_What you have to do:_
In the data below, find every line that has the string "black", and copy it.

_Supplied information:_
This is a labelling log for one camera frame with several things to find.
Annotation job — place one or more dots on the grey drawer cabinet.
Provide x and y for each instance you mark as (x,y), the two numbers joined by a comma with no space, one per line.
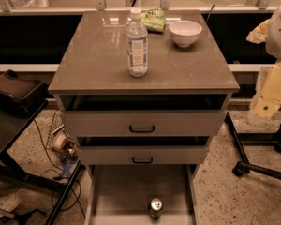
(93,74)

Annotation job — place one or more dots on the black chair base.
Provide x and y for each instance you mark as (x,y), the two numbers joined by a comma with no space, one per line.
(273,139)

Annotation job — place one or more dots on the white ceramic bowl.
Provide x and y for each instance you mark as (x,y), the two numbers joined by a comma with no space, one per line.
(184,33)

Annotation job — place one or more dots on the green soda can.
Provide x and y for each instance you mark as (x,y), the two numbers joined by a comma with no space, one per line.
(155,208)

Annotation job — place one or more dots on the middle drawer with handle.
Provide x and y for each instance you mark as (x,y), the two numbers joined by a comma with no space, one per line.
(143,150)

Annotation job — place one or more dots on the green chip bag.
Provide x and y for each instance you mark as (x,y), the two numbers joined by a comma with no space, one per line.
(154,20)

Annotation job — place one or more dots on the white shoe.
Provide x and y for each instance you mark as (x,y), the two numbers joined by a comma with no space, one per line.
(9,202)

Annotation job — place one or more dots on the wire basket with clutter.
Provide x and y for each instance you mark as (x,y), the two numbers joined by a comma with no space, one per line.
(59,142)

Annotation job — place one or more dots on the dark box on table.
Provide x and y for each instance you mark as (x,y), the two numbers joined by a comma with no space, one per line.
(21,97)

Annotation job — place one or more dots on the drawer with handle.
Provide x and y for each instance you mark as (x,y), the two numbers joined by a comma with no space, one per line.
(143,150)
(143,123)

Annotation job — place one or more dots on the top drawer with handle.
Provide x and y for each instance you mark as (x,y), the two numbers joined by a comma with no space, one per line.
(143,123)

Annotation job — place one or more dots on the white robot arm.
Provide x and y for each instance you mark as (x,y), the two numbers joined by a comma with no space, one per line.
(267,100)

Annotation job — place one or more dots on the black side table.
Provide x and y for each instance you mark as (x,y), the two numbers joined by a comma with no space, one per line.
(11,128)

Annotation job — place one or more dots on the open bottom drawer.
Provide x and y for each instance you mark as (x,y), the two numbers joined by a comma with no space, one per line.
(120,195)

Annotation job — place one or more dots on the clear plastic water bottle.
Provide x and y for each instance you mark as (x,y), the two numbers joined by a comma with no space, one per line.
(137,44)

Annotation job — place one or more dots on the black stand leg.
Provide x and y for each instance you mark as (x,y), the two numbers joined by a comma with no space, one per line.
(237,141)

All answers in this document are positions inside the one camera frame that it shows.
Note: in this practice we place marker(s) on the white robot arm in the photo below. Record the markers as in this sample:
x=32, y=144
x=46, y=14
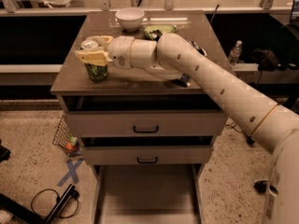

_Response box:_
Annotation job — place one or more dots on the black chair base.
Annotation job — place one or more dots on the black side table.
Annotation job — place one or more dots on the black stand leg.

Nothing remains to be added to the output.